IJsschotsen en smeltrivieren: vijf verhalen

Het mooie aan dit stuk is dat je een totaalbeeld krijgt van het wetenschappelijk onderzoek. Prachtig is de beschrijving van wat er op Groenland gebeurt: ‘This ice sheet — the second largest on earth, flung over the Arctic landmass like a white bear rug — is pulling a monumental disappearing act: little by little, year by year, a little faster now, slowly giving ground.’

Elizabeth Kolbert van The New Yorker ging naar Groenland. Ze waarschuwt in dit verhaal vooral voor ‘feedbackloops,’ processen die zichzelf versterken als ze eenmaal op gang zijn gekomen, en zo de opwarming versnellen.

Een van die feedbackloops staat centraal in dit stuk uit The New York Times: het smelten van permafrost (permanent bevoren grond). Als permafrost smelt, komen broeikasgassen vrij die vast hebben gezeten in het ijs, wat voor méér opwarming zorgt.

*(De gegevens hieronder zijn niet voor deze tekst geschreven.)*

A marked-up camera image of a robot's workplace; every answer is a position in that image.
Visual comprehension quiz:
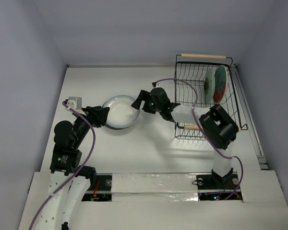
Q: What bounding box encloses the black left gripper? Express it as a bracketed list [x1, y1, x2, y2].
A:
[72, 105, 109, 147]

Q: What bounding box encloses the teal green plate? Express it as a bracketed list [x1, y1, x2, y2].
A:
[204, 68, 215, 104]

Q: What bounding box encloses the teal and red plate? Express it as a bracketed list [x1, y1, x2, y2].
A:
[213, 65, 228, 104]

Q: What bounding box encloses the dark reindeer plate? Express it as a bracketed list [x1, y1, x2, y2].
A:
[105, 124, 132, 130]

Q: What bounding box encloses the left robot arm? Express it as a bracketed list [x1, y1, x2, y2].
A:
[29, 100, 109, 230]

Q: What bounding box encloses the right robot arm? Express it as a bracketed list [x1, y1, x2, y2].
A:
[131, 87, 239, 189]

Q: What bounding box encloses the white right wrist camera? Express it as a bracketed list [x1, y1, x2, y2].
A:
[152, 82, 162, 88]

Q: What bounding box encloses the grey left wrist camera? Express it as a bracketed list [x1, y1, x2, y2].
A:
[65, 96, 82, 111]

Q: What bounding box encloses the black wire dish rack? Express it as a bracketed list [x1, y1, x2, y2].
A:
[174, 54, 248, 130]

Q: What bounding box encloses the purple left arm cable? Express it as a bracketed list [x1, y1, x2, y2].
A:
[27, 101, 96, 230]

Een kort stuk uit dezelfde krant met een infographic die de hoeveelheid zeeijs op de Noordpool over tijd toont. De trend is duidelijk. En ook hier een feedbackloop: water neemt meer zonlicht op dan ijs. Dus: minder ijs op de Noordpool = sterkere opwarming.

Ik had er geen idee van, maar er bestaan algen die leven op gletsjers en sneeuwtoppen en sneeuw rood kleuren. Als ze actief zijn krijg je ‘watermeloensneeuw,’ berghellingen als slush puppies. De algen houden van smeltende sneeuw – goeie kans dus dat ze floreren op een warmere aarde – en als ze eenmaal actief zijn, versnellen ze het smelten (net als roet, stof en as). Ook dit stuk, uit The New Yorker, beschrijft dus een proces dat zichzelf versterkt.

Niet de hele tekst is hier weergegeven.